## WHAT TO DO
Whenever a line in the data below includes the string "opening", copy it out.

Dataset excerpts
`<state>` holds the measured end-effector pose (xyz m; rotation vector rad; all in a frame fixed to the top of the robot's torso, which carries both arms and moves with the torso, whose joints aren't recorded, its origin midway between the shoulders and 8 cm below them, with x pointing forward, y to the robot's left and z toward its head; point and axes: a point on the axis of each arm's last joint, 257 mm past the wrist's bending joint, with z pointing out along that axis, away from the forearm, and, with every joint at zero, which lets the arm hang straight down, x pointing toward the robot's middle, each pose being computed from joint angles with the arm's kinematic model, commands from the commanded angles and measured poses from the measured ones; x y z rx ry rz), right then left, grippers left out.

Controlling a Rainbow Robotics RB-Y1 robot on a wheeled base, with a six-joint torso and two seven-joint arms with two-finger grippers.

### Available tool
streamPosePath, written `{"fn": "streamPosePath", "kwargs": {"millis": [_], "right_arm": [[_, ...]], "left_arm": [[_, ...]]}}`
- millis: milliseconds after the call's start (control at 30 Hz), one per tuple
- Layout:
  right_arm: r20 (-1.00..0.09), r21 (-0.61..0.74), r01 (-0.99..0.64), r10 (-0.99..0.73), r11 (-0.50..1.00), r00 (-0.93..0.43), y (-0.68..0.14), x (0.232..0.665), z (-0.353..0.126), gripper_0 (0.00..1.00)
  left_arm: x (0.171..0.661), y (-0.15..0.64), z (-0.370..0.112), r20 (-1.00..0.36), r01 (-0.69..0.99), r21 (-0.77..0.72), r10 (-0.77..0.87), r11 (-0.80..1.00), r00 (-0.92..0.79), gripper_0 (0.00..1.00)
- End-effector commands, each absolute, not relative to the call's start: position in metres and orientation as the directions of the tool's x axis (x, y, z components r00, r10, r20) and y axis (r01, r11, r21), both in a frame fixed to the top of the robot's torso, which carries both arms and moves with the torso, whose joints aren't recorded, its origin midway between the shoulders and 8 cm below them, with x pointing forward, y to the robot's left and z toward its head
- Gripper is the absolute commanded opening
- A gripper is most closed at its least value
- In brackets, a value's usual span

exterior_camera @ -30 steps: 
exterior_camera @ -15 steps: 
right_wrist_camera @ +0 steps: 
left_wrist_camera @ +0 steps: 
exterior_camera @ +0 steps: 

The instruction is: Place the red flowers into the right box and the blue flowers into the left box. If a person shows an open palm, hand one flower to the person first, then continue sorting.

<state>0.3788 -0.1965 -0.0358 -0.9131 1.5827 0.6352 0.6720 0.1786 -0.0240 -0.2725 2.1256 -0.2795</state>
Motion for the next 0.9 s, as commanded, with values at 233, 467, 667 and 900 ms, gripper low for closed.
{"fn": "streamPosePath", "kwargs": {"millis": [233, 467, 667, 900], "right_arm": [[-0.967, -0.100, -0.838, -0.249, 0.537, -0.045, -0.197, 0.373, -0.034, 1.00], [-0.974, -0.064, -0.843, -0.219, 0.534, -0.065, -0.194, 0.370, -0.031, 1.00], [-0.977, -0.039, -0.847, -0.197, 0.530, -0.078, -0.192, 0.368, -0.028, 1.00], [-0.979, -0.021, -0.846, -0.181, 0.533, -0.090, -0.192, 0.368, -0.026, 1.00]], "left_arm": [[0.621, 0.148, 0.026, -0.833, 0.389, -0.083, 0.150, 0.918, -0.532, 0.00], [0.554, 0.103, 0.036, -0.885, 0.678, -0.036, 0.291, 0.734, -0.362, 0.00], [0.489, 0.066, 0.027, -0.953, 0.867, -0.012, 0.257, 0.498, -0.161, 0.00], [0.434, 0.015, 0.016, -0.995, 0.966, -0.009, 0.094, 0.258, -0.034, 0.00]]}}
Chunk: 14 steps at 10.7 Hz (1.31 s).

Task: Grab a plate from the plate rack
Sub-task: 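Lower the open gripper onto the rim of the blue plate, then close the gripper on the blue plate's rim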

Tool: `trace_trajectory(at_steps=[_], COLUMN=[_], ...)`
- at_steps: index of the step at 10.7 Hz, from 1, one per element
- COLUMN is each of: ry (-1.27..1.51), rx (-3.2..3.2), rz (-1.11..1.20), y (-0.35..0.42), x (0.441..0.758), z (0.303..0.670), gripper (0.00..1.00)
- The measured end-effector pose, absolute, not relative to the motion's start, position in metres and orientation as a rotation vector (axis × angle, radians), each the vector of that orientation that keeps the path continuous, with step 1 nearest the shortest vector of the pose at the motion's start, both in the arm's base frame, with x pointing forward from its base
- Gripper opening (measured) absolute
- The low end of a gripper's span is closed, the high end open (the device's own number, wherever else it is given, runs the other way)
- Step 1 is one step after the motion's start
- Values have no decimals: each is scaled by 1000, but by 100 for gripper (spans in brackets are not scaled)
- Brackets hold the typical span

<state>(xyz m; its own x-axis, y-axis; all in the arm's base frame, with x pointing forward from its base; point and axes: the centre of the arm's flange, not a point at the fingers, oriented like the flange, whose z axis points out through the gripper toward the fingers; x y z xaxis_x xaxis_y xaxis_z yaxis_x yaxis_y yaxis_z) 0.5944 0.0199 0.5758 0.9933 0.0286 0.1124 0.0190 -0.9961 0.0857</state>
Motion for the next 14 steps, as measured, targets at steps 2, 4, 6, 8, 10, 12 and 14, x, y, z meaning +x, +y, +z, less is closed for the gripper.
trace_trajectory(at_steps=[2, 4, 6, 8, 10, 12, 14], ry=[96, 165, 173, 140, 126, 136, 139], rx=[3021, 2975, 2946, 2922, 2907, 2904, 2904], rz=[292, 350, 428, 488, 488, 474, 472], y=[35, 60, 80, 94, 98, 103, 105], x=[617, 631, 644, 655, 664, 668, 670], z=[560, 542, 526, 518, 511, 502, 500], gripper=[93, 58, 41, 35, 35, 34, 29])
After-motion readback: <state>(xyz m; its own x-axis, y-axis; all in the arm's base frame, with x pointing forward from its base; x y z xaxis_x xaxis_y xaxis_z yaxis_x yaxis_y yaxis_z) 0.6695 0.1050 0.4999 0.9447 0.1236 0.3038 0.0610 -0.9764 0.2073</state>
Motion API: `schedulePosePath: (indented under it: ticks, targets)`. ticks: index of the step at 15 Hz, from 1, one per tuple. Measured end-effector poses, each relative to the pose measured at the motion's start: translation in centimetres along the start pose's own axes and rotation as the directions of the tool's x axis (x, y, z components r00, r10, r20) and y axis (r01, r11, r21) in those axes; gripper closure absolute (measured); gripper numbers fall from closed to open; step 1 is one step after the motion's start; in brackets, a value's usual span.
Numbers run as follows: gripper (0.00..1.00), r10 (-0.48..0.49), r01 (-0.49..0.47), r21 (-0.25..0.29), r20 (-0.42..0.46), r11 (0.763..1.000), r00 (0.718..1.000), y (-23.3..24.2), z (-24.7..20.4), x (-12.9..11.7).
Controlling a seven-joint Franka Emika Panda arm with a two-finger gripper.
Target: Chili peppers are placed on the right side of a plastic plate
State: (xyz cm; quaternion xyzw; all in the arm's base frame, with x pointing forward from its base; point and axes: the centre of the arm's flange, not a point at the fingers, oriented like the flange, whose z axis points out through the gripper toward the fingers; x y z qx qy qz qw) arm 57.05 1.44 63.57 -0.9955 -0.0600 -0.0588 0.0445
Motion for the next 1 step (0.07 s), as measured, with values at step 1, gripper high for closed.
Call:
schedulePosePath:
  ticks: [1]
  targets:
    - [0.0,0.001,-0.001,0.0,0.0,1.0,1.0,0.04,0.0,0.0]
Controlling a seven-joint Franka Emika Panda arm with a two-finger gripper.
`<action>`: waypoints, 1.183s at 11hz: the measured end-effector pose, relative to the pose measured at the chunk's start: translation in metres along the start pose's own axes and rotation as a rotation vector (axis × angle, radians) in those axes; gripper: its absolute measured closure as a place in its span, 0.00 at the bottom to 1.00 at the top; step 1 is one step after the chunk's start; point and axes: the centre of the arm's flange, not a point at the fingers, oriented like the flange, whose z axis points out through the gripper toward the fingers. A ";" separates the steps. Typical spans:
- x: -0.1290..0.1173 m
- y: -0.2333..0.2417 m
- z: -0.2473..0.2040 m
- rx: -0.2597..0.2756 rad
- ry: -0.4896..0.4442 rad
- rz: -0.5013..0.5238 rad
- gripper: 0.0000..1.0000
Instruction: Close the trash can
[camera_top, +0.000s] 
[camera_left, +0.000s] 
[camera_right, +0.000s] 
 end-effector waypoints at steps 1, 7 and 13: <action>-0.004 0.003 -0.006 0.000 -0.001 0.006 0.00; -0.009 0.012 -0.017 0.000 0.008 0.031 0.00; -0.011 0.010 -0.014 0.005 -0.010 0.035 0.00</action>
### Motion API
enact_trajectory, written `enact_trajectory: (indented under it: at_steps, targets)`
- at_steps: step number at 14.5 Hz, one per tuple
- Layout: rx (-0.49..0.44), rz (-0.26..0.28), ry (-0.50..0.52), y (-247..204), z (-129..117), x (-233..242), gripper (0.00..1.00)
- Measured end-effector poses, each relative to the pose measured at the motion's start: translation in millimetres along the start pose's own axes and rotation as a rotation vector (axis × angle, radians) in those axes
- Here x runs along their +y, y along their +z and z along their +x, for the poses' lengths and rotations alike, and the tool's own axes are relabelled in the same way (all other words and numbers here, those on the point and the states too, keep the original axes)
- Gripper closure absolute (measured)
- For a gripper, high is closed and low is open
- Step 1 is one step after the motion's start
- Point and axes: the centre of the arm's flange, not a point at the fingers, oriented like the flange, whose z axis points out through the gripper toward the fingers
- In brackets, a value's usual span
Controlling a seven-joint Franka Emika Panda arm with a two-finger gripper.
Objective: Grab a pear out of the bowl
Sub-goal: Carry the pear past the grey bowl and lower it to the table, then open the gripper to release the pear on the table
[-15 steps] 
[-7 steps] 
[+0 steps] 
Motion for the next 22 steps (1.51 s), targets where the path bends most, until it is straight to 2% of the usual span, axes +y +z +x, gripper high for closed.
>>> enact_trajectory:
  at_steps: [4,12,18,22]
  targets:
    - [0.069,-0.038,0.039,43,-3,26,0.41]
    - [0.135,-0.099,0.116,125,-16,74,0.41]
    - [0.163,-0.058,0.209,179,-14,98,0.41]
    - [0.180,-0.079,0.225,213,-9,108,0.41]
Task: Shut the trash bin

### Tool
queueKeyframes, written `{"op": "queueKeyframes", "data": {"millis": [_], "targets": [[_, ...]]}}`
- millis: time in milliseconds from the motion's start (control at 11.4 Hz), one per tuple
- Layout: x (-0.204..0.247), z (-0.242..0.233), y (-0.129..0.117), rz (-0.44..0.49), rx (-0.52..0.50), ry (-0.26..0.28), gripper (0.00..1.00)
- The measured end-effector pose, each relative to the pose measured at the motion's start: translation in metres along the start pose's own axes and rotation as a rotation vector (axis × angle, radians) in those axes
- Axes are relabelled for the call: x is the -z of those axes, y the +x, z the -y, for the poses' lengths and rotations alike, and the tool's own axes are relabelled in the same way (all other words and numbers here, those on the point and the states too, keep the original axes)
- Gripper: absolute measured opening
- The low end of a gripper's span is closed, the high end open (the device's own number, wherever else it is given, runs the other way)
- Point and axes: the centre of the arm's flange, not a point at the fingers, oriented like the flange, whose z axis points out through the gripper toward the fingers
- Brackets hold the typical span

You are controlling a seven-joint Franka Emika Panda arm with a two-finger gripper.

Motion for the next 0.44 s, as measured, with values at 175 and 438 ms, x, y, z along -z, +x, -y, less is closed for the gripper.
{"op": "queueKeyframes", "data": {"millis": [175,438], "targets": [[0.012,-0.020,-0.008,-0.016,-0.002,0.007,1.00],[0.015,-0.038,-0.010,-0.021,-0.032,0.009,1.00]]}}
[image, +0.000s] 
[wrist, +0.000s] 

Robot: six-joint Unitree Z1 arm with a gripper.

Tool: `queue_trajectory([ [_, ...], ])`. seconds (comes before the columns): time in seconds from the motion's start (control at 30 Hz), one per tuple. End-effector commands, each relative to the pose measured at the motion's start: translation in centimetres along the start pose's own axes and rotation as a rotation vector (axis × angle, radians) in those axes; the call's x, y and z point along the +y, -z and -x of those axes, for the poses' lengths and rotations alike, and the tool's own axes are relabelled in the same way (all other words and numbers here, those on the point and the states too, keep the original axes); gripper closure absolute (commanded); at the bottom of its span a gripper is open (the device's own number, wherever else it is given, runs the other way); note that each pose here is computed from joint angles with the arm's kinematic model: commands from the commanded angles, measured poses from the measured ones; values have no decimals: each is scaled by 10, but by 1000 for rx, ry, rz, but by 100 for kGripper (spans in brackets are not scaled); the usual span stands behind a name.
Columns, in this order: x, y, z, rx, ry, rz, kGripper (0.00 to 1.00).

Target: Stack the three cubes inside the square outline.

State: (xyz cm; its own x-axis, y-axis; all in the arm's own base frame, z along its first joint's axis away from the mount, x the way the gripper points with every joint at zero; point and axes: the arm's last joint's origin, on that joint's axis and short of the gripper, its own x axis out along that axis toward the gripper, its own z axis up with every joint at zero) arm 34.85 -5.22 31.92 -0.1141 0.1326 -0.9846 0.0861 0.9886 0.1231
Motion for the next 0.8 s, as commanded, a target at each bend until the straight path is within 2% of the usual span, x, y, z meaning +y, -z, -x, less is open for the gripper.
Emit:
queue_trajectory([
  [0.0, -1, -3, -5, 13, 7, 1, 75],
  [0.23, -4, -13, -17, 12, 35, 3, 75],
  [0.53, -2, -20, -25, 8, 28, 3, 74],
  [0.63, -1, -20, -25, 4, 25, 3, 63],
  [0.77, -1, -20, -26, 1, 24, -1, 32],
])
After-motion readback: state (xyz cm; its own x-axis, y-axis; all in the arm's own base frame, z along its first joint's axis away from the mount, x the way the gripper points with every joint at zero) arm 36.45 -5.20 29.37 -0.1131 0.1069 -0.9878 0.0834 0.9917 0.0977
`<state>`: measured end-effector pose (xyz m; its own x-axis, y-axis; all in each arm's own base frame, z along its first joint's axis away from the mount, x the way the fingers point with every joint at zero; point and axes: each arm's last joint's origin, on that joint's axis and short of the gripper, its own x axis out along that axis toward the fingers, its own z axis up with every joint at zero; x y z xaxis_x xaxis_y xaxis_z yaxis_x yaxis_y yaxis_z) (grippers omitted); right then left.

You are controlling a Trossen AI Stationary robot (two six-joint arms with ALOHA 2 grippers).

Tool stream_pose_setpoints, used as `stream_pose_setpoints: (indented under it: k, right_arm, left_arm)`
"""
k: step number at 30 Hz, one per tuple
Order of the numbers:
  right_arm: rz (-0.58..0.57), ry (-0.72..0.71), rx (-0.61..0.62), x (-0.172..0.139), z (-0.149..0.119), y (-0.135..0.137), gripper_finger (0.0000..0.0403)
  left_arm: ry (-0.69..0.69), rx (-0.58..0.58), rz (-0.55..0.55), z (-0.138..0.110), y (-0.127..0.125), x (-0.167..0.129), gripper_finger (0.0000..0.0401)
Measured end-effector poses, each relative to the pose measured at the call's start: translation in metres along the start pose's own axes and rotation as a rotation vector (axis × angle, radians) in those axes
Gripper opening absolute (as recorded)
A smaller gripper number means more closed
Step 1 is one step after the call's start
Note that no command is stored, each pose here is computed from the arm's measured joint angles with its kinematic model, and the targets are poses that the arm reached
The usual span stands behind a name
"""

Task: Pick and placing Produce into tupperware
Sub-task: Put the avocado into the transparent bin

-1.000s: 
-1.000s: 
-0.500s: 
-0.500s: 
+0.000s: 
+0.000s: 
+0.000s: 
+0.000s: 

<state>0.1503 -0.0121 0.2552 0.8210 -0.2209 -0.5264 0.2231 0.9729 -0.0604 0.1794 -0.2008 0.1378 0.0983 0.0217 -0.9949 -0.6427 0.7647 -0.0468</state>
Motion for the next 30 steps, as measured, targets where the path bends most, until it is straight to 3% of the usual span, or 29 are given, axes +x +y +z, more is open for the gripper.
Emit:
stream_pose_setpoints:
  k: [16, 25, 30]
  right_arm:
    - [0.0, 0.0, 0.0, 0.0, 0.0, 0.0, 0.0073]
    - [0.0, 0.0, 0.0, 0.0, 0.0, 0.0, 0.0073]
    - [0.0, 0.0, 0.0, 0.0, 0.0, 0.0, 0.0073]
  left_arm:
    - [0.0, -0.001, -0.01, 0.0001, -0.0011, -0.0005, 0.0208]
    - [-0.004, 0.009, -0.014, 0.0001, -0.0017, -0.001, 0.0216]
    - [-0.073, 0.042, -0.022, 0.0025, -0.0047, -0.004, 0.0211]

## SOLUTION TO THIS EXERCISE
- Gripper is the absolute commanded opening
- Gripper opening (measured) absolute
- Gripper: absolute measured opening
Gripper opening absolute (as recorded)

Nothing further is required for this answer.